**EXERCISE AIM:** What is needed here is an exact copy of all the data.

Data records
.....
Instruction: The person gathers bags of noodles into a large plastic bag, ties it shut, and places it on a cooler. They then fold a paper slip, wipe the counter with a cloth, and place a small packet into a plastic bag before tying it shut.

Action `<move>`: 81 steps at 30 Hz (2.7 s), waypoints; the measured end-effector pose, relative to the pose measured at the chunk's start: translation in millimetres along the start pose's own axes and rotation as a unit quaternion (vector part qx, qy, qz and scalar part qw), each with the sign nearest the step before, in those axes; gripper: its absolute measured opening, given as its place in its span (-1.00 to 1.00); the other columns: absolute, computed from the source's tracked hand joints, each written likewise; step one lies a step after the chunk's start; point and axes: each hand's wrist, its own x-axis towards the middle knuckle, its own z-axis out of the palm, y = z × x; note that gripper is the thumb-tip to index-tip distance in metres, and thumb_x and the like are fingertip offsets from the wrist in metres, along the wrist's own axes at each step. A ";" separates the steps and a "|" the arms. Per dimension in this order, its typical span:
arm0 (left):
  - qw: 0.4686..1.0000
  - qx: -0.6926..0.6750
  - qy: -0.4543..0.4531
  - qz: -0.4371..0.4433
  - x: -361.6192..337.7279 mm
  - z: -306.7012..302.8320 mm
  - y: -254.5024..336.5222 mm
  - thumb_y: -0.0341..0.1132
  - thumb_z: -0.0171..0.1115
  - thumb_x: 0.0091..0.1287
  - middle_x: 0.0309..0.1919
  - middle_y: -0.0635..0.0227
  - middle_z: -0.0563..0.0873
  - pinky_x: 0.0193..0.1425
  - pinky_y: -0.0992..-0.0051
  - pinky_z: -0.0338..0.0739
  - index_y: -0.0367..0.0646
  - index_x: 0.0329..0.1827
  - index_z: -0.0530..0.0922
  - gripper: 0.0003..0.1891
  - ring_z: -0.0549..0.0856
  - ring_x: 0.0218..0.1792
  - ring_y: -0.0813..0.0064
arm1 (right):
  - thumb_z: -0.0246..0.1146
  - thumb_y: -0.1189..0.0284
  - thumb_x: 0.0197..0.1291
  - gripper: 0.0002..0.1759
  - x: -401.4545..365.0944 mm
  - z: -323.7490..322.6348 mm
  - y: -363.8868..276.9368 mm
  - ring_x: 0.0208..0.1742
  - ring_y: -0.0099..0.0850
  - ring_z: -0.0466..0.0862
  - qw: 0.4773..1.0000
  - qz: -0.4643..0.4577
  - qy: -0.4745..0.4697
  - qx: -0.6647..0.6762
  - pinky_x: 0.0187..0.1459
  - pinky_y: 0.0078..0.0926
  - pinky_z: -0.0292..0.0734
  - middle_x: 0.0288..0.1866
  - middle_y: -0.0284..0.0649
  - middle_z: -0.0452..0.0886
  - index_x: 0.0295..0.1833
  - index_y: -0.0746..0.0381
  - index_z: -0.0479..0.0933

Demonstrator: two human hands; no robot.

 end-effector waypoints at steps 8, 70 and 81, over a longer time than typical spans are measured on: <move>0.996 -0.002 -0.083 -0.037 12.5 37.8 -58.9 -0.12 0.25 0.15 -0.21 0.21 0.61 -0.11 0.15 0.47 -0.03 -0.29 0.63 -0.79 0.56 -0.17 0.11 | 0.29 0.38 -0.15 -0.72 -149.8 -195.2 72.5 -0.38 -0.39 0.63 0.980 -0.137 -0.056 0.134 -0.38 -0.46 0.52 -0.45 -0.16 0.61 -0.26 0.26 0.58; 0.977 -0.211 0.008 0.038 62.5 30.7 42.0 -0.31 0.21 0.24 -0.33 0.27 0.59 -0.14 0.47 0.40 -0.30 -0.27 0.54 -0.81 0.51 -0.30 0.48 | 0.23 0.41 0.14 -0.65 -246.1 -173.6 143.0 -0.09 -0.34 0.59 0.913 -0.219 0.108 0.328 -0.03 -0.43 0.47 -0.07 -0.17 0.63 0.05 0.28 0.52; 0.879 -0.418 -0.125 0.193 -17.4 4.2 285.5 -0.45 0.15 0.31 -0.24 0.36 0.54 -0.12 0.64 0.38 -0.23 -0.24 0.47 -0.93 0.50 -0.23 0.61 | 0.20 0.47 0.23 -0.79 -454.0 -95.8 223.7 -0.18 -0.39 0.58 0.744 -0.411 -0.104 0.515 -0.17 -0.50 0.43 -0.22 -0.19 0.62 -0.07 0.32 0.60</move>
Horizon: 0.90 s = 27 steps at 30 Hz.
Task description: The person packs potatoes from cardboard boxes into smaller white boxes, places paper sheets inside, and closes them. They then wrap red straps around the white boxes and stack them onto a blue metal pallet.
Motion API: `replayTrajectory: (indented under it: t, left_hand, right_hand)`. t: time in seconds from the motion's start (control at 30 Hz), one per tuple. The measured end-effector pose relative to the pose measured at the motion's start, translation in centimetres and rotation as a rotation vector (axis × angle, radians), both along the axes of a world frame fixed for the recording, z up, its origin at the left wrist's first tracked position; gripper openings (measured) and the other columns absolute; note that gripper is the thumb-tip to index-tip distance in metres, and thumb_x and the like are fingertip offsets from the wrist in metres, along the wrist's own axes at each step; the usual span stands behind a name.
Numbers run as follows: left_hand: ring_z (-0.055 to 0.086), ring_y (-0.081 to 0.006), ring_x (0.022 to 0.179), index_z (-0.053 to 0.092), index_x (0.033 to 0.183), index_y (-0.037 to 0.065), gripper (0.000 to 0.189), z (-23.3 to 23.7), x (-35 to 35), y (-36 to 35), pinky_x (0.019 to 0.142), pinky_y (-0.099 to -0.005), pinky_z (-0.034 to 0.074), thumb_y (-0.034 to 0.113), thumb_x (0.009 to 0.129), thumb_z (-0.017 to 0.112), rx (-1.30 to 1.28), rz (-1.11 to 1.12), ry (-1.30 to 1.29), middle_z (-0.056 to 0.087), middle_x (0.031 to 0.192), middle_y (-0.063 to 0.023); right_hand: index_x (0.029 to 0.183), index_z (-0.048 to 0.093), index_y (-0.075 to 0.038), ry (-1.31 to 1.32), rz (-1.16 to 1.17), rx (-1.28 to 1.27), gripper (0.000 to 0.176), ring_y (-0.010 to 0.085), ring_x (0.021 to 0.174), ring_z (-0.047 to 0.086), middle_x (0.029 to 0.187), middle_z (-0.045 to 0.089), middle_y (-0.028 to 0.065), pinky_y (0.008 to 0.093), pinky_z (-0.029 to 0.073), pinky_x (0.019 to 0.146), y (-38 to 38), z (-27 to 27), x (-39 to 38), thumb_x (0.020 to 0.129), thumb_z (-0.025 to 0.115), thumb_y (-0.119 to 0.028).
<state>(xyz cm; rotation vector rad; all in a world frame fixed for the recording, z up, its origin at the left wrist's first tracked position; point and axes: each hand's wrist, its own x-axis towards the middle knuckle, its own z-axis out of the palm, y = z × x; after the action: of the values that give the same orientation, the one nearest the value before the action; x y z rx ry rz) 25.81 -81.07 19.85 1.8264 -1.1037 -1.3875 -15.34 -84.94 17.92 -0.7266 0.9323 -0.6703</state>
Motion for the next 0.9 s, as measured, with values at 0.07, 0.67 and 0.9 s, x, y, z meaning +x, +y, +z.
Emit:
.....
**SOLUTION TO THE EXERCISE:**
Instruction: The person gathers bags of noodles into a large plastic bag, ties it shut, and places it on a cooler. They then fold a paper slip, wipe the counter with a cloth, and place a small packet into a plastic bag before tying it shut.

Action `<move>`: 81 steps at 30 Hz (2.7 s), waypoints; the measured end-effector pose, relative to the pose measured at the chunk's start: translation in millimetres along the start pose's own axes and rotation as a unit quaternion (vector part qx, qy, qz and scalar part qw), each with the sign nearest the step before, in those axes; gripper: its absolute measured opening, given as its place in its span (-1.00 to 1.00); the other columns: absolute, computed from the source's tracked hand joints, each written likewise; step one lies a step after the chunk's start; point and axes: each hand's wrist, its own x-axis towards the middle knuckle, its own z-axis out of the palm, y = z × x; note that gripper is the thumb-tip to index-tip distance in metres, and thumb_x and the like are fingertip offsets from the wrist in metres, along the wrist's own axes at each step. A ";" separates the steps and a "|" the arms. Per dimension in this order, its typical span:
arm0 (left):
  - qw: 0.4686..1.0000
  - qx: -0.6926..0.6750
  - qy: -0.4543..0.4531
  - qz: -0.4371..0.4433
  - x: -361.6192..337.7279 mm
  - z: -306.7012..302.8320 mm
  - y: -254.5024..336.5222 mm
  - thumb_y: -0.0341..0.1132
  - thumb_z: -0.0171..0.1115
  - thumb_x: 0.0091..0.1287
  - middle_x: 0.0309..0.1919
  - middle_y: -0.0635..0.0227
  - middle_z: -0.0563..0.0873
  - pinky_x: 0.0193..0.1425
  - pinky_y: -0.0992..-0.0051
  - pinky_z: -0.0338..0.0739
  - index_y: -0.0367..0.0646
  - index_x: 0.0329..0.1827
  - index_z: -0.0530..0.0922
  - gripper: 0.0003..0.1891
  - ring_z: -0.0549..0.0856
  - ring_x: 0.0218..0.1792
  - ring_y: -0.0813..0.0064
arm1 (right):
  - thumb_z: -0.0246..0.1146
  - thumb_y: -0.1189..0.0284
  - thumb_x: 0.0197..0.1291
  - gripper: 0.0002..0.1759
  - x: -401.4545..365.0944 mm
  - z: -323.7490..322.6348 mm
  - y: -363.8868..276.9368 mm
  - ring_x: 0.0208..0.1742
  - ring_y: -0.0099..0.0850
  - ring_z: -0.0466..0.0862
  - qw: 0.4773..1.0000
  - qz: -0.4643..0.4577
  - qy: -0.4745..0.4697
  - qx: -0.6647..0.6762
  - pinky_x: 0.0187..0.1459
  - pinky_y: 0.0078..0.0926
  - pinky_z: -0.0292..0.0734
  - middle_x: 0.0288..0.1866
  - middle_y: -0.0284..0.0649
  - middle_z: -0.0452..0.0886
  - index_x: 0.0295..0.1833
  - index_y: -0.0746..0.0381
  - index_z: -0.0479..0.0933

Demonstrator: two human hands; no robot.

 end-effector waypoints at steps 8, 70 and 81, over a longer time than typical spans are measured on: <move>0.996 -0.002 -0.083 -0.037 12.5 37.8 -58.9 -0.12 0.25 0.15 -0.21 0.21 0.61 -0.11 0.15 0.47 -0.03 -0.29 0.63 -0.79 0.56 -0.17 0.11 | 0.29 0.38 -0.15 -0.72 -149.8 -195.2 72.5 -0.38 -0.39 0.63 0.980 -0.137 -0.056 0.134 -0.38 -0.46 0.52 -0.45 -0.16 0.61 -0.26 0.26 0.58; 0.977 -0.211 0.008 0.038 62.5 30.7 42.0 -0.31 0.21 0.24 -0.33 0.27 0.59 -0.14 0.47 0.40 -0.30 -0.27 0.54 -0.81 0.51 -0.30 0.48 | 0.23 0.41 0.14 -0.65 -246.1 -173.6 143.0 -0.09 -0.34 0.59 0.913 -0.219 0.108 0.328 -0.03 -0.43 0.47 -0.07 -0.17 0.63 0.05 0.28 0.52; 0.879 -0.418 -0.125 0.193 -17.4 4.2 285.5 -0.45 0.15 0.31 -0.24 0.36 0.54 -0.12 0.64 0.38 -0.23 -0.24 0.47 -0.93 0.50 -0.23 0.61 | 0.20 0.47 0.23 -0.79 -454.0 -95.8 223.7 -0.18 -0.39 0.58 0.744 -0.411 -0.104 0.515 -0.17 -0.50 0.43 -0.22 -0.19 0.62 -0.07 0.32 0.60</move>
Horizon: 0.90 s = 27 steps at 30 Hz.
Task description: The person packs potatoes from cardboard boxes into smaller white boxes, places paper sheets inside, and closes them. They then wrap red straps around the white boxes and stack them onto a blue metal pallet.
Motion API: `replayTrajectory: (indented under it: t, left_hand, right_hand)`. t: time in seconds from the motion's start (control at 30 Hz), one per tuple. The measured end-effector pose relative to the pose measured at the motion's start, translation in centimetres and rotation as a rotation vector (axis × angle, radians), both along the axes of a world frame fixed for the recording, z up, its origin at the left wrist's first tracked position; gripper openings (measured) and the other columns absolute; note that gripper is the thumb-tip to index-tip distance in metres, and thumb_x and the like are fingertip offsets from the wrist in metres, along the wrist's own axes at each step; the usual span stands behind a name.
Numbers run as follows: left_hand: ring_z (-0.055 to 0.086), ring_y (-0.081 to 0.006), ring_x (0.022 to 0.179), index_z (-0.053 to 0.092), index_x (0.033 to 0.183), index_y (-0.037 to 0.065), gripper (0.000 to 0.189), z (-23.3 to 23.7), x (-35 to 35), y (-36 to 35), pinky_x (0.019 to 0.142), pinky_y (-0.099 to -0.005), pinky_z (-0.034 to 0.074), thumb_y (-0.034 to 0.113), thumb_x (0.009 to 0.129), thumb_z (-0.017 to 0.112), rx (-1.30 to 1.28), rz (-1.11 to 1.12), ry (-1.30 to 1.29), middle_z (-0.056 to 0.087), middle_x (0.031 to 0.192), middle_y (-0.063 to 0.023); right_hand: index_x (0.029 to 0.183), index_z (-0.048 to 0.093), index_y (-0.075 to 0.038), ry (-1.31 to 1.32), rz (-1.16 to 1.17), rx (-1.28 to 1.27), gripper (0.000 to 0.176), ring_y (-0.010 to 0.085), ring_x (0.021 to 0.174), ring_z (-0.047 to 0.086), middle_x (0.029 to 0.187), middle_z (-0.045 to 0.089), middle_y (-0.028 to 0.065), pinky_y (0.008 to 0.093), pinky_z (-0.029 to 0.073), pinky_x (0.019 to 0.146), y (-38 to 38), z (-27 to 27), x (-39 to 38), thumb_x (0.020 to 0.129), thumb_z (-0.025 to 0.115), thumb_y (-0.119 to 0.028).
<state>(xyz cm; rotation vector rad; all in a world frame fixed for the recording, z up, its origin at the left wrist's first tracked position; point and axes: each hand's wrist, its own x-axis towards the middle knuckle, its own z-axis out of the palm, y = z × x; after the action: of the values that give the same orientation, the one nearest the value before the action; x y z rx ry rz) 25.81 -81.07 19.85 1.8264 -1.1037 -1.3875 -15.34 -84.94 17.92 -0.7266 0.9323 -0.6703</state>
Motion for the next 0.9 s, as measured, with values at 0.07, 0.67 and 0.9 s, x, y, z meaning +x, +y, +z.
Emit:

What appears above is the complete answer.